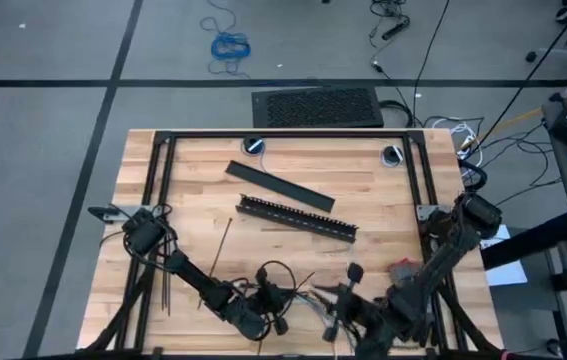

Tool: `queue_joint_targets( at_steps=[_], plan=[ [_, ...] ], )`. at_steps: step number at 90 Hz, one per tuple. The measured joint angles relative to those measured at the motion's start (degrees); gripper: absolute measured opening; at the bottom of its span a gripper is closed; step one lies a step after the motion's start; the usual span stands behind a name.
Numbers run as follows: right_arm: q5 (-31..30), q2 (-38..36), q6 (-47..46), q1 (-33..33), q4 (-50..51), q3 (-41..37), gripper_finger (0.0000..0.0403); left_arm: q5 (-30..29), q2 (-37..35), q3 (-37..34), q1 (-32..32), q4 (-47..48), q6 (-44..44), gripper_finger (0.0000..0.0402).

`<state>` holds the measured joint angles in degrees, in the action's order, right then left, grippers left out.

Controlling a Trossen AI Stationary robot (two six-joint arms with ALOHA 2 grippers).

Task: Ziptie cables
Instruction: Wrap the cable wires with the black zip tie

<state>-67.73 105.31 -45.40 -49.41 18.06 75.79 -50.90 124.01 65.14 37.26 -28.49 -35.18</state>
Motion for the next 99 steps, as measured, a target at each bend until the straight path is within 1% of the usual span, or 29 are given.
queue_joint_targets(
  at_steps=[9, 19, 25, 33, 39, 47, 52, 58, 63, 68, 75, 78, 86, 99],
  plan=[
    [-0.66, 5.41, -8.48, -1.14, 0.14, -0.02, 0.0094, -0.5, 0.0, 0.0, -0.09, -0.57, 0.07, 0.0016],
    [-5.61, 10.77, -16.1, 0.18, 0.31, -0.09, 0.0134, -1.44, 0.0, 0.0, -0.09, -0.87, 0.07, 0.0016],
    [-7.26, 12.75, -19.28, 1.56, 0.25, -0.09, 0.0155, -1.59, 0.0, 0.0, -0.09, -0.92, 0.07, 0.0016],
    [-6.47, 14.16, -22.32, 3.92, -0.15, -0.09, 0.0177, -1.63, 0.0, 0.0, -0.11, -0.96, 0.05, 0.0017],
    [-5.03, 14.85, -22.94, 5.45, -0.74, -0.09, 0.019, -1.63, -0.02, 0.0, -0.11, -1.01, 0.07, 0.0017],
    [-2.62, 15.02, -22.91, 6.71, -1.53, -0.09, 0.0201, -1.63, -0.08, 0.0, -0.11, -0.7, 0.07, 0.0017],
    [-2.33, 15.02, -22.8, 7.08, -1.97, -0.09, 0.0203, -1.63, -0.11, 0.0, -0.11, -0.57, 0.07, 0.0017],
    [-2.22, 15.02, -23.8, 7.41, -2.01, -0.09, 0.0191, -1.63, -0.11, 0.01, -0.11, -0.56, 0.07, 0.0017],
    [-2.27, 15.02, -24.1, 7.5, -2.11, -0.09, 0.0165, -1.63, -0.11, 0.02, -0.11, -0.57, 0.07, 0.0017],
    [-1.75, 15.02, -23.92, 7.5, -2.1, -0.09, 0.0122, -1.63, -0.11, 0.02, -0.11, -0.55, 0.04, 0.0017],
    [-0.67, 15.02, -21.44, 7.46, -2.25, -0.09, 0.0041, -1.66, -0.11, 0.02, -0.12, -0.53, 0.05, 0.0017],
    [-0.71, 15.02, -20.06, 7.31, -2.28, -0.09, 0.0021, -1.68, -0.11, 0.02, -0.13, -0.55, 0.07, 0.0017],
    [-0.76, 15.01, -19.75, 7.24, -2.05, -0.09, 0.0005, -1.72, -0.11, 0.02, -0.15, -0.55, 0.07, 0.0017],
    [-0.8, 14.77, -16.18, 7.46, -1.23, -0.09, 0.0001, -1.91, -0.11, 0.07, -0.17, -0.57, -0.04, 0.0017]
  ],
)
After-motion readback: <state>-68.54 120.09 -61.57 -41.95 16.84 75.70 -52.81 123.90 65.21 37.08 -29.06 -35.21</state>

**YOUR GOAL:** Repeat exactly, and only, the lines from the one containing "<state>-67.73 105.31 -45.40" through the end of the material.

**SOLUTION TO THE EXERCISE:**
<state>-67.73 105.31 -45.40 -49.41 18.06 75.79 -50.90 124.01 65.14 37.26 -28.49 -35.18</state>
Motion for the next 99 steps, as measured, a target at each bend until the straight path is within 1% of the usual span, or 29 are given.
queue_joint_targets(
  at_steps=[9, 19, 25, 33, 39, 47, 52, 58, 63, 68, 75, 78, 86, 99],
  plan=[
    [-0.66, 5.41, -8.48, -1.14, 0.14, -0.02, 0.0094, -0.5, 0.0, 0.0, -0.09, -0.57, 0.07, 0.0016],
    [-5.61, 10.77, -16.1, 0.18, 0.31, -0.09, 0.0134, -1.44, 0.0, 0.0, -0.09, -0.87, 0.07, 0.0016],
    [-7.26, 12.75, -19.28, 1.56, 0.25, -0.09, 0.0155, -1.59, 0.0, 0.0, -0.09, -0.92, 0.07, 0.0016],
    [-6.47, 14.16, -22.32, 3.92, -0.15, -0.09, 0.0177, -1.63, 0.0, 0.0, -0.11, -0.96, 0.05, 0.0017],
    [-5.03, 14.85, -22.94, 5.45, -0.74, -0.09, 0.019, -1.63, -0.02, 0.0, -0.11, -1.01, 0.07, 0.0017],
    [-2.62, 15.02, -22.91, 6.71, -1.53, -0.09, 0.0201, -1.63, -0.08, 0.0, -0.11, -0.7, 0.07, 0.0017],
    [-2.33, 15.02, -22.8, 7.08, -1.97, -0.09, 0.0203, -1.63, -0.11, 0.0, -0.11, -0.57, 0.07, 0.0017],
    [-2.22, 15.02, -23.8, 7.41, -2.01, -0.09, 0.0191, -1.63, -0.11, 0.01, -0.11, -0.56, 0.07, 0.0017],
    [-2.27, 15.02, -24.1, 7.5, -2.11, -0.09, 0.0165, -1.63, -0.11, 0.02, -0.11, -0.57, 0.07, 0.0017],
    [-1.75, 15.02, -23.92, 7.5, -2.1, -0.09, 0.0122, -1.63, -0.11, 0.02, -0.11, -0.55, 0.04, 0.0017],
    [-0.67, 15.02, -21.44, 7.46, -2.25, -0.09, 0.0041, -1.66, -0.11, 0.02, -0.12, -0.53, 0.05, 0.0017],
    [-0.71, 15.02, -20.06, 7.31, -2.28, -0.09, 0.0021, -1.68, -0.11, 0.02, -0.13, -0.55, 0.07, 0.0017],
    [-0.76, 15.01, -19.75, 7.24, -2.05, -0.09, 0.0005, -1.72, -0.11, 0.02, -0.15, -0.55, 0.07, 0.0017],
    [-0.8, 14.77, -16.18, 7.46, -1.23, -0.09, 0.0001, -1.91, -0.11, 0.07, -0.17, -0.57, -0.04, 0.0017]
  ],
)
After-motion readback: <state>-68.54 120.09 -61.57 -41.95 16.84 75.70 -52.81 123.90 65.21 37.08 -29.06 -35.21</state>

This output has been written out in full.